Klarer hätte das Bekenntnis nicht ausfallen können: "Wir bleiben gern in Berlin, auch wenn uns kein Amt dazu zwingt. Wir haben hier ein Stück Heimat gewonnen", verkündete Johannes Rau. Sein Haus in Dahlem wird er aber räumen müssen.

Den Wunsch, in Berlin zu bleiben, äußerte Rau am Dienstag bei der Eröffnung des sanierten Rundhofes des Rathauses Wilmersdorf am Fehrbelliner Platz. Sein privates Quartier, eine 640 Quadratmeter große Villa an der Miquelstraße in Dahlem, müssen die Raus zum Ende der Amtszeit des Bundespräsidenten im Juni 2004 aber räumen. Das Haus ist eine Bundesliegenschaft und soll wie früher wieder Residenz des Bundestagspräsidenten werden.
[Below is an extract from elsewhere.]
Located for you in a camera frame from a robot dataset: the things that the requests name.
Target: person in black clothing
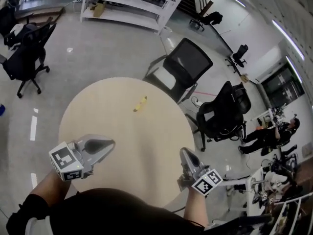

Wie man hört, fahren Johannes und Christina Rau in ihrer Freizeit durch die Stadt, um sich einen neuen Kiez zu suchen. Sie sind nicht auf eine Villengegend fixiert, können sich auch eine Altbauwohnung in Prenzlauer Berg, Mitte, an der Frankfurter Allee oder in Charlottenburg vorstellen.

Bei der Wohnungssuche ist das Staatsoberhaupt nach seiner Amtszeit ganz auf sich gestellt. Die diplomatischen Regeln sehen eine Unterstützung nur bei der Bürosuche vor. Bei der Auswahl eines Nestes ist vor allem die Anbindung an die Natur wichtig und die Praktikabilität eines Familienlebens. Eine Mietwohnung tuts also auch - Hauptsache, alle Kinder haben Platz.

Die drei "Rau(di)s" treten in der Öffentlichkeit inzwischen mit der gleichen sympathischen Bodenständigkeit auf wie ihre Eltern. "Ich", sagte Anna Christina Rau zu der Hamburger Designerin Bettina Schoenbach, "möchte ein besonders schönes Kleid!" Und sie bekam das schönste des Abends, einen strandfarbenen Traum aus Seide, glamourös, elegant und sexy. So souverän präsentierte die Präsidententochter die Robe bei der Modegala ihrer Mutter vor wenigen Tagen im Schloss Bellevue, dass "Bild" hingerissen titelte: "Prinzessin traumhaft". Anna findet das witzig. Nicht wichtig. Ein entscheidender Unterschied.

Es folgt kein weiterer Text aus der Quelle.